What data do we actually need? If the experiment is to compare the results for the "true" ballot against the results for ballot sets with some amount of random perturbation, how much do we lose by not knowing which set is the "true" one (or, for that matter, only getting the perturbed sets)?
What if we only get a subset of the ballots? That breaks the ability to identify less-popular works by vote totals, which may be enough to break identification of people. However, it's still a real-world dataset.
My concern is that the random perturbation, or the act of taking a subset of candidates, may prevent us from testing whether the votes are unstable, because these changes may tend to eliminate instabilities. So they would show that one outcome always happens, where in the real data small changes woiuld cause a nontrivial distribution of outcomes.
I think getting only a subset of ballots, rather than a subset of candidates, is probably not anonymizing enough: one can still get too much information about some individual voters in that subset.

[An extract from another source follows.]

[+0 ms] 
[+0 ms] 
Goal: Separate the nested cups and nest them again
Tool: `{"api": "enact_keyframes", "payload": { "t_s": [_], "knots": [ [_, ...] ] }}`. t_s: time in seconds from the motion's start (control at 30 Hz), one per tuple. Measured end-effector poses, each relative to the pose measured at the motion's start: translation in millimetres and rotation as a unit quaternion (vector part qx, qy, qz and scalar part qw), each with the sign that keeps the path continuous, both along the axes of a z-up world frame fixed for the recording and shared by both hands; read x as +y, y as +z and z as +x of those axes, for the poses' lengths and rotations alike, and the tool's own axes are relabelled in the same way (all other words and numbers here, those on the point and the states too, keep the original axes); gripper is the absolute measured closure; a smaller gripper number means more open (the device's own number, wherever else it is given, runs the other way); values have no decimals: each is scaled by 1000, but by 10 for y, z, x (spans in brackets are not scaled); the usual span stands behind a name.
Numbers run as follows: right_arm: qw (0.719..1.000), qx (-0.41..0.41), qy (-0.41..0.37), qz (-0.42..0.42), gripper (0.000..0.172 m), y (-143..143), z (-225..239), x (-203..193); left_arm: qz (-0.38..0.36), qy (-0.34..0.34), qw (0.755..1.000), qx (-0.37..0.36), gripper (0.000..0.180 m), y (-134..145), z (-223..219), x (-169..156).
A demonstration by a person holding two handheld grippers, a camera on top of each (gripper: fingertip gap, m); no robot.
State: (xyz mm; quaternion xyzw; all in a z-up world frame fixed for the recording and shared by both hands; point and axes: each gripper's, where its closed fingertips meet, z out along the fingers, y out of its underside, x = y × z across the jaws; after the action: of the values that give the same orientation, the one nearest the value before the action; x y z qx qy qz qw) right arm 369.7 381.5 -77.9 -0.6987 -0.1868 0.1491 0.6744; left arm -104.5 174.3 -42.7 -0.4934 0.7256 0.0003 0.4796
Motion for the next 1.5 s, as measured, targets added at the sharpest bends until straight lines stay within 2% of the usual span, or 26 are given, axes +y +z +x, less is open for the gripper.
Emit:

Unless they're using some weird hypertagged-data system as a data-base, it should be trivial to anonymize. If they are using such a system (and I have, they're painful but they allow for incredible levels of informatic redundancy and speed-linking), well, they're WAY ahead of the curve (and it might explain how EPH works a bit...). Now, if folks can use a combination of social engineering and logic to unscramble who nominated what, well, that's a different story. I'd say they should just release the numbers and go from there.
That's the problem: anonymization means making it impossible to unscramble, not just filing off the voter names and calling it done. And what's needed in order to test EPH isn't just numbers (how many nominations each work received) but rather a ballot-by-ballot listing of the whole set of nominated works on each ballot.
Using the released 1984 data i made a simple slate simulator for android using a few different counting methods.
It would be far more useful with access to the anonymized 2015 data. I'm leaning toward a unique ballot deslating system. If a ballot exactly matches one that is already counted, then discard it. if 250 people have an identical ballot, then it only counts as 1 ballot, each person owns 1/250th of that vote. this method alone defeats a slate no matter how big. I'd love to see what that would do with the 2015 data.
Hopefully they will just change the membership ID and nominated work title randomly in a consistent manner. If they break up the ballots and unlink the categories it would make it impossible to test this method.
That's a good point. Unlinking categories would still allow testing EPH but would prevent other methods such as your suggestion from being tested.
This method doesn't work on a 4-slate, which is content to get 4 of 5 slots. Each ballot nominates the main 4 and a random 5th. Alternately a slate which is 20% bigger than what is needed to dominate can get all 5 with coordination, so that every ballot picks 4 of the 5 at random, and another random one, and again it wins.
In general though, I consider letting the slate have 3 or 4 of the 5 to be a failure, even 1 is a failure in my book.